One of my best friends, a fairly sharp woman, replied, “not only did I not forget, I did not know…. didn’t make it through 1/4 of the pics – gotta go research… wtf”
And so was born the idea for Teaching Tuesdays, because we all like alliteration and Monday has too many other challenges to add extracurricular learning to it. Every other week, I’ll aggregate some stories about something that interests me that we might not know as much about as we should (fair warning: one week it is bound to be elephants). First up: Syria.

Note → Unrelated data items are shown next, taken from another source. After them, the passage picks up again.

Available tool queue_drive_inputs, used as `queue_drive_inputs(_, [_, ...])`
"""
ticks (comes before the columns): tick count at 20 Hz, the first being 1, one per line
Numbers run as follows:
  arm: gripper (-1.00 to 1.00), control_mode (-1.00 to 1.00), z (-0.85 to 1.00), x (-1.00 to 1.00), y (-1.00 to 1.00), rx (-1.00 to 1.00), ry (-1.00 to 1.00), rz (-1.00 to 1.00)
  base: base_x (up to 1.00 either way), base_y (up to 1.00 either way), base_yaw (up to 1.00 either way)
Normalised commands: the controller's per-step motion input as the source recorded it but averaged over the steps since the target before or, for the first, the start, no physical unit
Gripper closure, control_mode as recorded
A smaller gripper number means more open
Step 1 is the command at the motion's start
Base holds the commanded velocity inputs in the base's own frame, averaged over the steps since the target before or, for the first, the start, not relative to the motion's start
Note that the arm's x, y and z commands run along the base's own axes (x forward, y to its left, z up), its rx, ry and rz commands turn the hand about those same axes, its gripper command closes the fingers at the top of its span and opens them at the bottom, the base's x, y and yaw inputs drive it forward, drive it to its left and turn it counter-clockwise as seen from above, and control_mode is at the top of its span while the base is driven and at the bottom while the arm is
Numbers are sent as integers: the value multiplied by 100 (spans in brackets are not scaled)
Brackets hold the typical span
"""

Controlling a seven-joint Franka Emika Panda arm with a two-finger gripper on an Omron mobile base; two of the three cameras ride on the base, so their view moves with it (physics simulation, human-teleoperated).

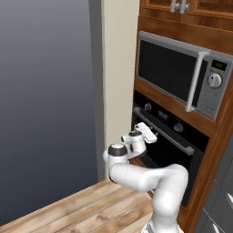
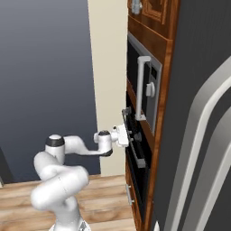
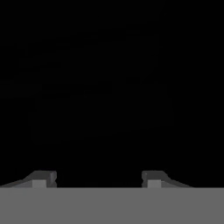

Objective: Place the fish on the rack of the oven, and slide the rack back inside. Close the oven door.

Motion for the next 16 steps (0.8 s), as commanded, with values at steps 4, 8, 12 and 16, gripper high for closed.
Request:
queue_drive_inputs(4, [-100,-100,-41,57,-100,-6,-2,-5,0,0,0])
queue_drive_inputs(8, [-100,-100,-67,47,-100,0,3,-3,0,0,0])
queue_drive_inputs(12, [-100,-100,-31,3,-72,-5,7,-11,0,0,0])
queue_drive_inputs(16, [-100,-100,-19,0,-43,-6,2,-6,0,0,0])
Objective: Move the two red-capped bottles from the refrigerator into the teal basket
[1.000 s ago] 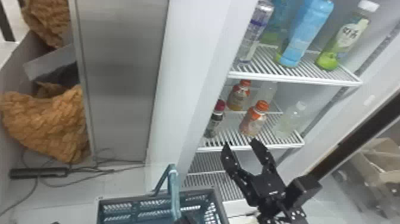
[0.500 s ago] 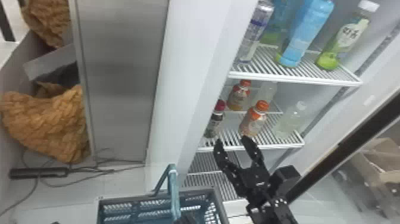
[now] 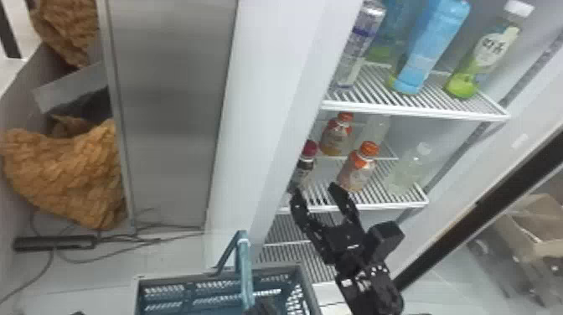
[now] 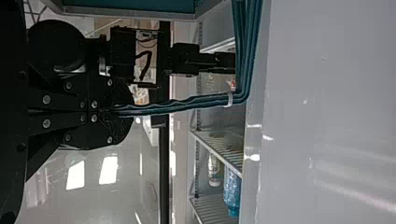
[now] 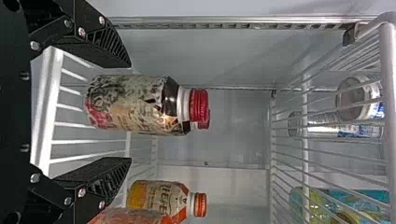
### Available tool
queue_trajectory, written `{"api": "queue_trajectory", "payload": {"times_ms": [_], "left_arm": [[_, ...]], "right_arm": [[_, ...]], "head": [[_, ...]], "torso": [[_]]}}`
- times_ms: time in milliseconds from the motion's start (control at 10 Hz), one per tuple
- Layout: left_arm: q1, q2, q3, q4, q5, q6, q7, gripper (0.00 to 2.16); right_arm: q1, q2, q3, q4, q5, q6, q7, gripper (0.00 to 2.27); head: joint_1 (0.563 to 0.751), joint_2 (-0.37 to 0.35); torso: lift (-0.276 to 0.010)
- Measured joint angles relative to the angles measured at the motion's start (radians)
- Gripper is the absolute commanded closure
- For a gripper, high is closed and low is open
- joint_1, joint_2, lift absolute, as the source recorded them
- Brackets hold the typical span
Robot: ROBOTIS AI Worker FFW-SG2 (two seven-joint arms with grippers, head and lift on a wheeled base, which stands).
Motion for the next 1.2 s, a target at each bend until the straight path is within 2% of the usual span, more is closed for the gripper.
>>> {"api": "queue_trajectory", "payload": {"times_ms": [700, 800, 1000, 1200], "left_arm": [[-0.008, 0.003, -0.009, 0.005, 0.001, 0.005, 0.0, 1.16], [-0.01, 0.004, -0.012, 0.008, 0.002, 0.005, 0.0, 1.16], [-0.012, 0.005, -0.014, 0.01, 0.004, 0.005, 0.0, 1.16], [-0.012, 0.006, -0.014, 0.011, 0.006, 0.005, 0.0, 1.16]], "right_arm": [[-0.159, -0.011, 0.051, 0.178, 0.007, -0.056, -0.021, 0.35], [-0.18, -0.014, 0.066, 0.204, -0.002, -0.065, -0.025, 0.42], [-0.199, -0.02, 0.103, 0.232, -0.049, -0.07, -0.037, 0.76], [-0.178, -0.022, 0.108, 0.19, -0.071, -0.07, -0.043, 0.76]], "head": [[0.695, -0.35], [0.695, -0.35], [0.695, -0.35], [0.695, -0.35]], "torso": [[-0.224], [-0.224], [-0.224], [-0.224]]}}
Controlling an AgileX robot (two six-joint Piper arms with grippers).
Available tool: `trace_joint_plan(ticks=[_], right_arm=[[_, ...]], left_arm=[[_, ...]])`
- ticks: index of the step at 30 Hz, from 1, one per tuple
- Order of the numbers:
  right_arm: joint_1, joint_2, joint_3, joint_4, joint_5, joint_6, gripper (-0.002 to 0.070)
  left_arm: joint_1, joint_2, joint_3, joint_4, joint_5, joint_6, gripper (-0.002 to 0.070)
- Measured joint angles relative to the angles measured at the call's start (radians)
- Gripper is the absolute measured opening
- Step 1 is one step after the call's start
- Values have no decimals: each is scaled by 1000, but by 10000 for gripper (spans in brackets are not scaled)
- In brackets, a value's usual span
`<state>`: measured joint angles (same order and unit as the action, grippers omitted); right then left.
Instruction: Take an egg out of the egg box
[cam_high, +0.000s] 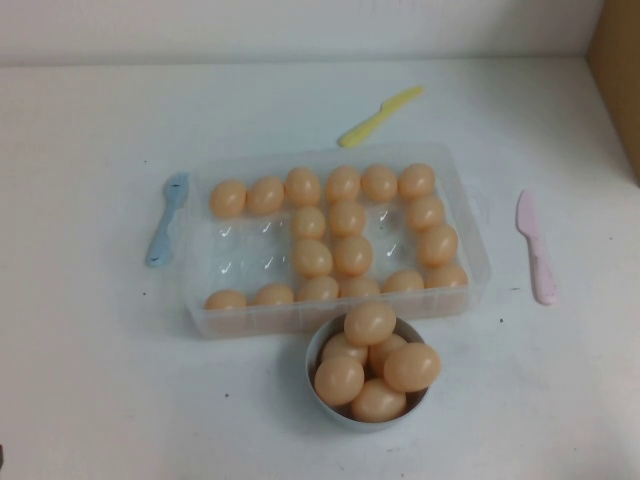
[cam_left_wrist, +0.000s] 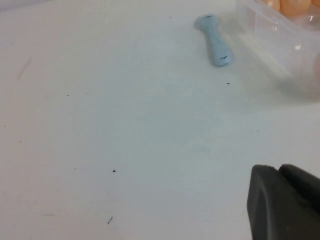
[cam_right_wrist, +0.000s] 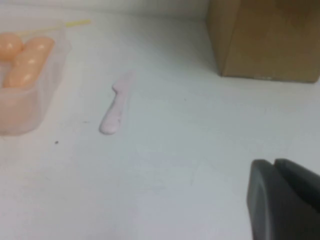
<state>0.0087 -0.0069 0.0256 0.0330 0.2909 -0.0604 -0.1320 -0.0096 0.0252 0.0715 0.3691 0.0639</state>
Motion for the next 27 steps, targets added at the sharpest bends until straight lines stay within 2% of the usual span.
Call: trace_joint_plan(ticks=[6,17,27], right_arm=[[-12,0,0,-6,72,15,-17],[-12,0,0,24,79,101,-17],[-12,0,0,28,79,105,-17]], left_arm=[[0,0,0,0,0,0,-5],[0,0,0,0,0,0,-5],[0,0,0,0,0,0,-5]])
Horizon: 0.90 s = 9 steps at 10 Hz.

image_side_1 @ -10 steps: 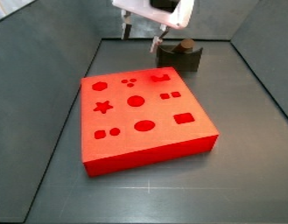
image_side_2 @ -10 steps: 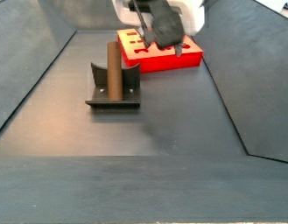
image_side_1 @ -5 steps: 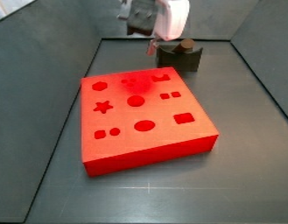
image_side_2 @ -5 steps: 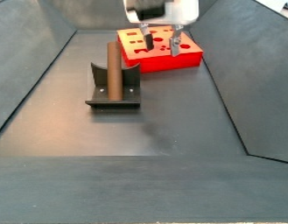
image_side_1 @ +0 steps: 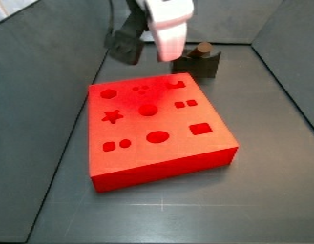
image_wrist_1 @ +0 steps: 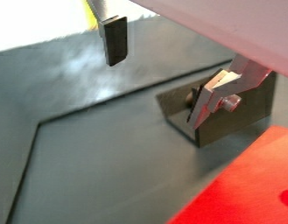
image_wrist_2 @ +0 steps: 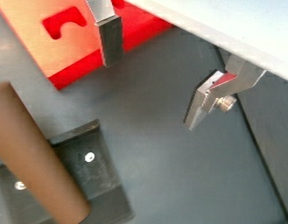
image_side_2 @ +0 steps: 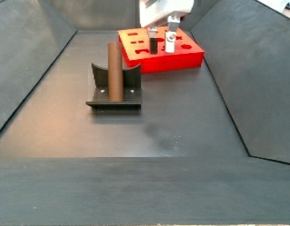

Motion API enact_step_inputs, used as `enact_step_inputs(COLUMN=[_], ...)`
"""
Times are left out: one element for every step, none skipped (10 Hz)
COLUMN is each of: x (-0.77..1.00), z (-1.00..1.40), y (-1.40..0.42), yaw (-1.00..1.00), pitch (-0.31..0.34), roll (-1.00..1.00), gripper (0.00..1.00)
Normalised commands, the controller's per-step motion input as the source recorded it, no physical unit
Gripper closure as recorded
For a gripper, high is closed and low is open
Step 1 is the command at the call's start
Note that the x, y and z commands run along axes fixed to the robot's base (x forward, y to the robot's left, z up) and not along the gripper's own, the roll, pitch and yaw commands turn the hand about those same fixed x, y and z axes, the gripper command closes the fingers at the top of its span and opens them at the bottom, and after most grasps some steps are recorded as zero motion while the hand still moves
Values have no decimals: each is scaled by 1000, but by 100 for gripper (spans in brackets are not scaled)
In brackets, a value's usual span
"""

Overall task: Pick up the oval object. Move up. Place the oval object on the fixture. Regrasp the oval object. Move to above the board. Insert the oval object.
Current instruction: Regrasp the oval object.

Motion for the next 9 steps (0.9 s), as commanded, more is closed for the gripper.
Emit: enact_step_inputs(x=[-37,-27,-9,2,28,42,62,58,63], z=[6,-4,-29,-37,-35,-29,-20,-20,-4], y=[-15,-14,-10,-11,-11,-6,-10,-21,-44], yaw=[-1000,-1000,-876,-726,-420,-208,-9,150,301], pitch=[59,189,396,479,623,680,673,647,576], roll=[993,977,859,729,478,331,242,192,155], gripper=[0,0,0,0,0,0,0,0,0])
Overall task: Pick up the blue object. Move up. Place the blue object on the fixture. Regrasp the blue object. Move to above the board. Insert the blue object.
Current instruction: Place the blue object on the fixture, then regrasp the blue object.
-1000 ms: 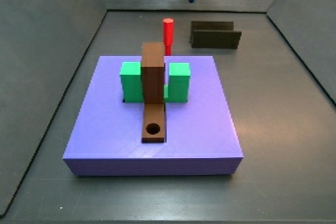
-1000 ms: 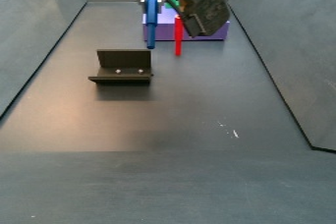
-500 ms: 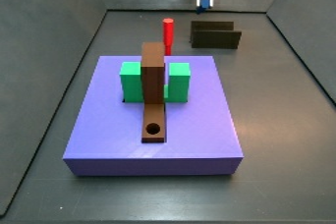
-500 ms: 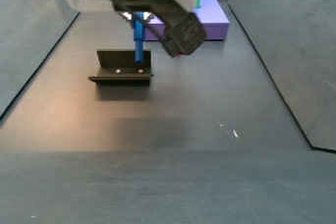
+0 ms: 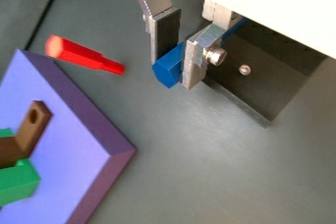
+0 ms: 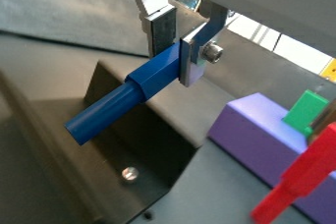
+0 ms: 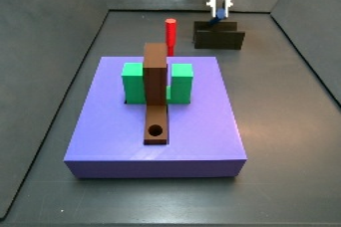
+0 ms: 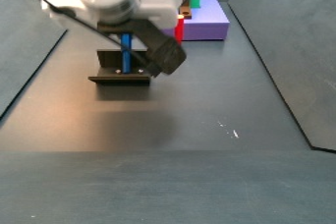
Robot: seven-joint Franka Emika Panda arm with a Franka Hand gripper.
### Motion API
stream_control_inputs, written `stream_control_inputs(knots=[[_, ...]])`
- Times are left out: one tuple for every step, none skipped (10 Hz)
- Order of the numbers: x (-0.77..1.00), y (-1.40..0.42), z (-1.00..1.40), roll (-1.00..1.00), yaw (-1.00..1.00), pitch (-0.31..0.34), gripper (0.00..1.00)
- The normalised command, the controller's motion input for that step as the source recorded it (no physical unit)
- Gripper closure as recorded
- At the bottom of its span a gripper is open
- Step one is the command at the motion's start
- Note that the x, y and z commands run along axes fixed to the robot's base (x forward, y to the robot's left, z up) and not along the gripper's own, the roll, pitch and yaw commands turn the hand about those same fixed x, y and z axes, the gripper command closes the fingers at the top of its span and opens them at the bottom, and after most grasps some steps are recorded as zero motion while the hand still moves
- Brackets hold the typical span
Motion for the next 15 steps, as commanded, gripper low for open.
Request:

Al Jazeera is concerned to the point of gathering its stories into a package, Syria: The War Within. “Violence escalates and refugee crisis mounts as rebels and Assad’s forces remain locked in conflict,” it says. In the latest story, EU foreign ministers say they view the National Coalition to be the “legitimate representatives” of the Syrian people.
In case you’re wondering if today’s unrest elsewhere in the Middle East involves Syria, the answer is hell, yes. The BBC’s handy timeline of Syrian history ends with this paragraph: “Israeli military fire on Syrian artillery units after several months of occasional shelling from Syrian positions across the Golan Heights, the first such return of fire since the Yom Kippur War of 1973.”
Some other tidbits for when you have time:
Creative Syria bills itself as culture, arts, history and current affairs, and includes contemporary artists. I also found this joke in a Charles Glass column: A dog in Lebanon, an old joke goes, was so hungry, mangy and tired of civil war that he escaped to Syria. To the surprise of the other dogs, he returned a few months later. Seeing him better groomed and fatter than before, they asked whether the Syrians had been good to him. “Very good.” “Did they feed and wash you?” “Yes.” “Then why did you come back?” “I want to bark.”
Syria’s economic freedom score is 51.2, making its economy the 139th freest in the 2012 Index. (Heritage Foundation)
Why Syria turmoil threatens Middle East (CNN, Oct. 2 analysis) — As Syria continues its descent into civil war, the terrible humanitarian tragedy occurring is unfolding in plain view: 20,000 dead, 250,000 refugees outside the country by some accounts, over a million people internally displaced.